When a coping behavior is re-enacted for the same result, it becomes learned. When it is repeated out of memory or without conscious thought, we can say it has become habituated. Locking the car door is an example of this habituation. We get out of the car, lock it and walk away without really thinking about it. The car “at risk” is the discomfort, locking it is the behavior, and safety is the reward.
The coping behavior meets our need for a reward (feeling of relief). So why is this subject a matter of concern for professionals in the addictions field?
Substance abuse therapists often take referrals from other systems of care in addition to treating those who seek help for addiction themselves. This can involve working extensively with juvenile justice, children's services, adult corrections, employment services, public schools, business, health services and mental health services. In my own career, I have noticed destructive behavior patterns with individuals referred by these systems that go well beyond substance abuse. In fact, many of the individuals referred do not use drugs, even though their pathway to self-destruction has made it seem that way.
I have always found these self-destructive behavior patterns to be coping mechanisms. The consequences of these behavior patterns are just as harmful to the affected individuals and their loved ones as drug use, and just as difficult to change.
Whether the behavior is sleeping too much, hanging out with questionable friends, engaging in violence, spending all day looking for sex, or engaging in excessive Internet and television use, these individuals have the same struggles as individuals addicted to chemicals. Memory-linked reminders cue these addicts to the relief rewards, they experience cravings, and they repeatedly fail to change, even when these behaviors are clearly leading to self-destruction. Scratching the itch feels good, but it produces a sore.

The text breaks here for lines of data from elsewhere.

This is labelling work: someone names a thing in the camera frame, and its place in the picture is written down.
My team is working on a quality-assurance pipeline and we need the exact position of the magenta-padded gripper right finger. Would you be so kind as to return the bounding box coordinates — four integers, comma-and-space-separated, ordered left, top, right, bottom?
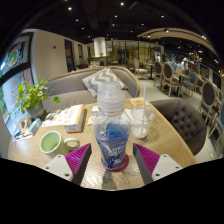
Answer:
132, 142, 184, 186

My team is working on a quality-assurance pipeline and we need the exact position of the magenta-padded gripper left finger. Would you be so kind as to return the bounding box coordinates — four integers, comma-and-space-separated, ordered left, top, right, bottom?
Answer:
42, 142, 93, 186

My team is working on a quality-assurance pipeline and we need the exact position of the clear blue-labelled water bottle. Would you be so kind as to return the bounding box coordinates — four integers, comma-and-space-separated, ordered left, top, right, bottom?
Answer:
93, 80, 133, 172

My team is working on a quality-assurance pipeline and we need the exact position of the light green mug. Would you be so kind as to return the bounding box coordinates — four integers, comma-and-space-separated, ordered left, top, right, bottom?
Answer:
38, 130, 81, 160

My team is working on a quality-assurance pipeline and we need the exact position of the clear plastic cup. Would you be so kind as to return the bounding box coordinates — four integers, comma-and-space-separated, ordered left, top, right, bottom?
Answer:
130, 104, 157, 140

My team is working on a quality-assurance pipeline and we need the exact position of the white cardboard box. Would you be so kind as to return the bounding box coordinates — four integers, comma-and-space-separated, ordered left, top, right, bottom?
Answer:
63, 103, 86, 134

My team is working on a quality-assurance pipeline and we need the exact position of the white paper card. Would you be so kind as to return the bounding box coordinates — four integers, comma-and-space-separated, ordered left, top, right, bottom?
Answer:
87, 114, 98, 126

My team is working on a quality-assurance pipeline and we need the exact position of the light blue tissue pack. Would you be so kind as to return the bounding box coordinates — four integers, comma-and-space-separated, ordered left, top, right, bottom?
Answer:
28, 118, 43, 136

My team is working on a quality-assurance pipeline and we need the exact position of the dark grey tufted chair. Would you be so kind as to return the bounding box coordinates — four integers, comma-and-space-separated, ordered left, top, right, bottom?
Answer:
150, 98, 208, 157

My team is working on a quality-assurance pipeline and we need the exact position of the small blue white box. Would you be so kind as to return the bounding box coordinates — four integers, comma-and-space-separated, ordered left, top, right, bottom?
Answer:
90, 105, 100, 116

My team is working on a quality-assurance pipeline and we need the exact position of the small wooden table stand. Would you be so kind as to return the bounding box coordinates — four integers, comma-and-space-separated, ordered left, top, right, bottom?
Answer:
19, 116, 34, 134

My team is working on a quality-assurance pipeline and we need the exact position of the yellow table card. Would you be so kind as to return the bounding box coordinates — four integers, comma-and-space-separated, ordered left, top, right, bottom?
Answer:
129, 97, 149, 108

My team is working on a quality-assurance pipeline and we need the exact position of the clear drinking straw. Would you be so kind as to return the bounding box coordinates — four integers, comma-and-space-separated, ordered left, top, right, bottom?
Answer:
140, 85, 147, 129

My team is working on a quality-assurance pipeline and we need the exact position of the grey curved sofa bench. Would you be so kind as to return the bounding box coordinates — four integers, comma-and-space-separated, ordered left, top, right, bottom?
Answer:
41, 65, 141, 113

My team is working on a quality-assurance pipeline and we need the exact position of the green potted plant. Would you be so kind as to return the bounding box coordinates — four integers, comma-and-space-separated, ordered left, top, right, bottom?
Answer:
14, 77, 62, 119

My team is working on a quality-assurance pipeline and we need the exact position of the group of dining chairs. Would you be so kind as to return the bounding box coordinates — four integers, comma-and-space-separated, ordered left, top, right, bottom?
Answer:
133, 57, 224, 148

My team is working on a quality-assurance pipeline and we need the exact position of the grey white chevron pillow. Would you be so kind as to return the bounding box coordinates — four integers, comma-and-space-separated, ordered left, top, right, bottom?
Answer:
81, 67, 128, 99

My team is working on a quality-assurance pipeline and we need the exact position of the person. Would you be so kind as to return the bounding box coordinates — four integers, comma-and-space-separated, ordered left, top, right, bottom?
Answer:
180, 57, 190, 72

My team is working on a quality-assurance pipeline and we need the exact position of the group of ceiling lights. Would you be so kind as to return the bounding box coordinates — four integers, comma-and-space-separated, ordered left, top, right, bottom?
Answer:
66, 1, 221, 64

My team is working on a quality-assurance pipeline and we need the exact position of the framed wall picture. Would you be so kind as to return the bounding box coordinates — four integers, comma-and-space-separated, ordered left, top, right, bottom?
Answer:
1, 33, 34, 73

In the case of violence or gambling as a coping mechanism, this logic is easily accepted. Interestingly, the same logic also may apply to mental illness. Laurie Ahern wrote in an article for the National Empowerment Center that mental illness is a coping mechanism.2 She cites mania, depression, obsessive-compulsive disorder and agoraphobia among issues that are probable responses to trauma, but also understandable as coping mechanisms. She makes a strong case for these being learned behaviors.
Role of the workforce
The trials of working in the addiction field are well-known and generally revolve around the lack of funding and status within healthcare. This is troublesome in that the field has so much to offer to the healthcare industry and to the community in addition to treating substance use disorders.
The battle to achieve adequate public and private reimbursement for services hasn’t changed for 40 years. Yet there is no question that the systems noted in this article offer financial opportunity for addiction specialists beyond treating alcohol and drug abuse.
A recent challenge in the addiction field has been attracting and retaining an adequate workforce. We have a lot of talent retiring, and too few young people showing interest in the field. Rather than retrench, there is an opportunity to push addictions forward by developing the research needed to substantiate the treatment of other addictive behaviors. Coping mechanisms are a rich resource toward which to advance the field with new product lines.